» EXERCISE
Find the number of lines below in which the word "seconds" appears, and write that number only.

» EXERCISE INPUTS
────

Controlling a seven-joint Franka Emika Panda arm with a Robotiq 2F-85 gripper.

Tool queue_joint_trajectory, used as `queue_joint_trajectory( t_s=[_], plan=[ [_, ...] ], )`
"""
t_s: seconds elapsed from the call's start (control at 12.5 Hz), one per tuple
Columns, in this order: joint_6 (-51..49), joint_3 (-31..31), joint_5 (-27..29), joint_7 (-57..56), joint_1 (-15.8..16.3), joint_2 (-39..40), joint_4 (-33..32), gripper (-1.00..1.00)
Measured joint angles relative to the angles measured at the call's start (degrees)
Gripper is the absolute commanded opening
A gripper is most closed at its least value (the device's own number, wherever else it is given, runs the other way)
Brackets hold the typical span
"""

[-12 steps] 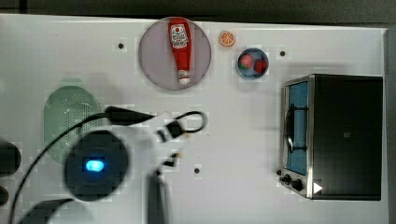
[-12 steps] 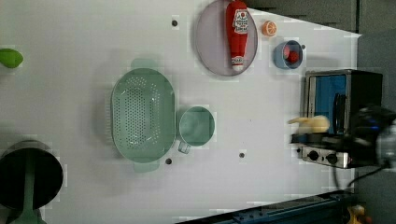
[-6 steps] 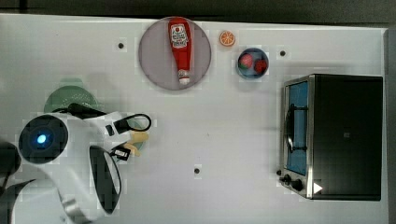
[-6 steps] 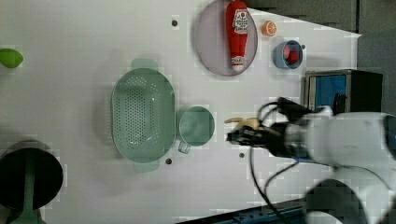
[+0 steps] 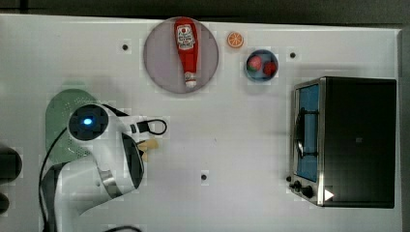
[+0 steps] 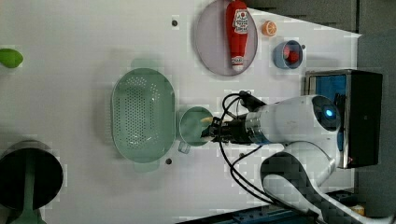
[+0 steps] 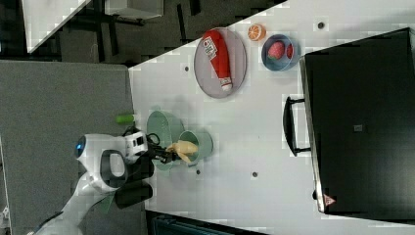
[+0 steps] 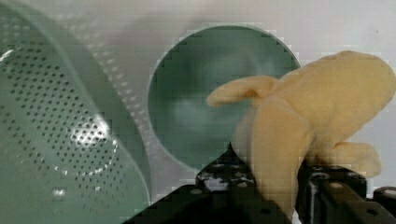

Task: Pick Banana and place it in mug.

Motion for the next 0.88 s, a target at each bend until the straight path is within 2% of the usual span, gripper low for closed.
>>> queue_joint_trajectory(
  t_s=[0.16, 0.4, 0.48, 0.56, 0.72, 0.88],
  plan=[
    [2.2, -0.5, -3.3, 1.6, -0.8, 0.7, -0.8, 0.00],
    [2.1, -2.0, -4.1, 6.5, -0.4, 0.0, -2.0, 0.66],
    [2.6, -0.6, -4.7, 7.4, -1.1, 0.1, -2.0, 0.89],
    [3.1, 0.1, -4.5, 7.7, -1.1, -0.2, -2.0, 1.00],
    [5.7, 0.3, -4.8, 8.7, 0.0, -1.3, -2.1, 1.00],
    [7.2, -0.2, -2.6, 10.1, 0.5, -2.4, -2.1, 1.00]
  ],
)
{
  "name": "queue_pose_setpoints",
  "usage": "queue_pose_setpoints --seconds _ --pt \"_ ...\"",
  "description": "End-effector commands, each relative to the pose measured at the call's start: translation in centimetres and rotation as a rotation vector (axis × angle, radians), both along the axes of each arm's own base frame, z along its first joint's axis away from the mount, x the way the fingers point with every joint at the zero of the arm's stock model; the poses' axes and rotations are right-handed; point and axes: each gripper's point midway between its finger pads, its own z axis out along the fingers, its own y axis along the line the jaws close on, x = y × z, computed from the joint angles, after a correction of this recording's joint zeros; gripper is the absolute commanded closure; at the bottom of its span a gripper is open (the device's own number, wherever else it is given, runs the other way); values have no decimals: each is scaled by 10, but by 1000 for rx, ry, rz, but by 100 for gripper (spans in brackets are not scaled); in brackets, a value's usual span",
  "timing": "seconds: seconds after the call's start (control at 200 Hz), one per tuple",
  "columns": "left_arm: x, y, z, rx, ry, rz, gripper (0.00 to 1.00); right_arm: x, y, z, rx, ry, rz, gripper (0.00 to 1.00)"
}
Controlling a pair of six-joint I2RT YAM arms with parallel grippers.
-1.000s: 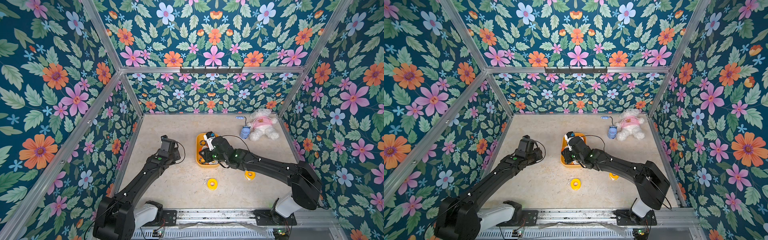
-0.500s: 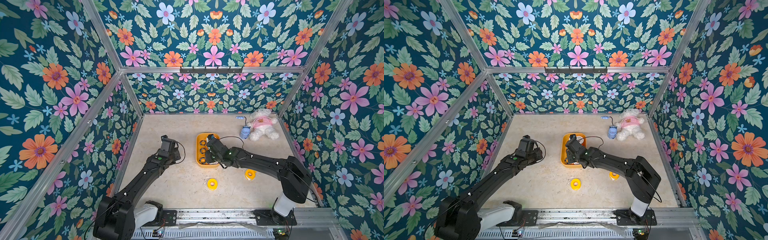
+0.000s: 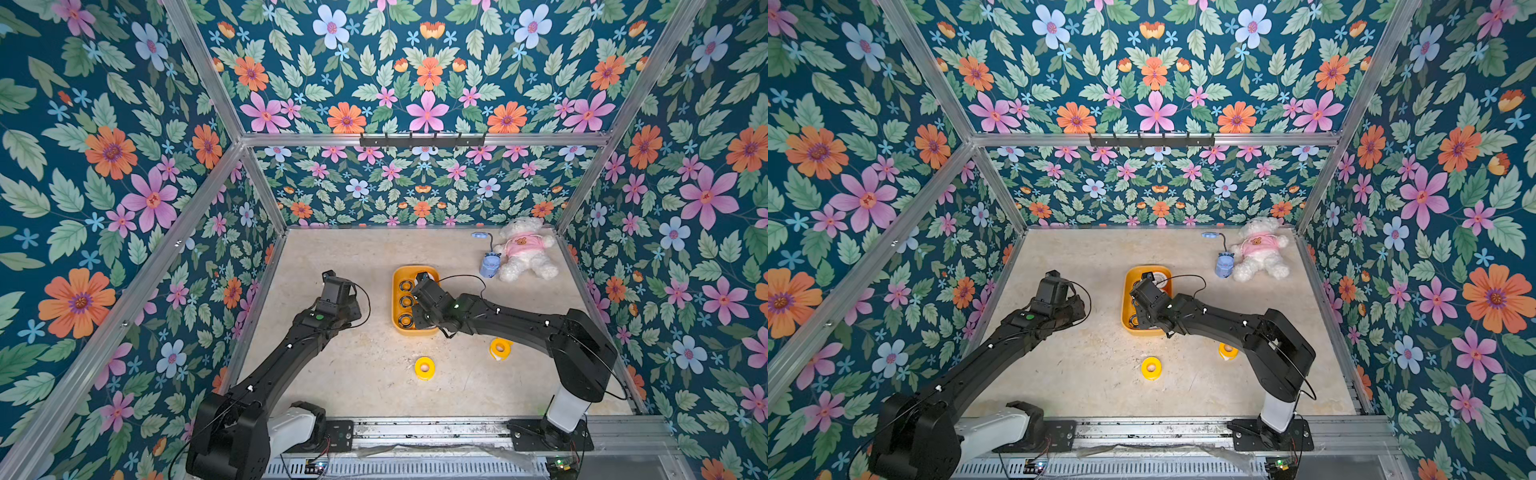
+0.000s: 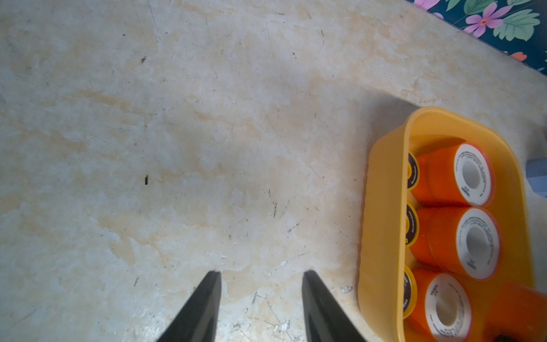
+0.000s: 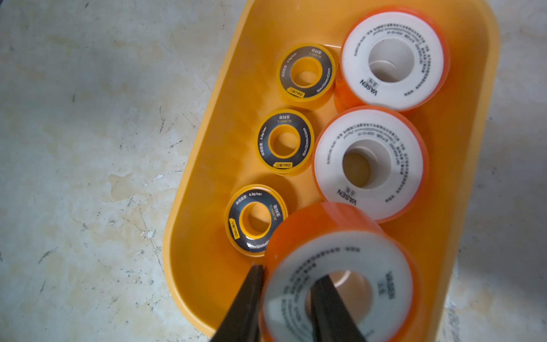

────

» TASK RESULT
3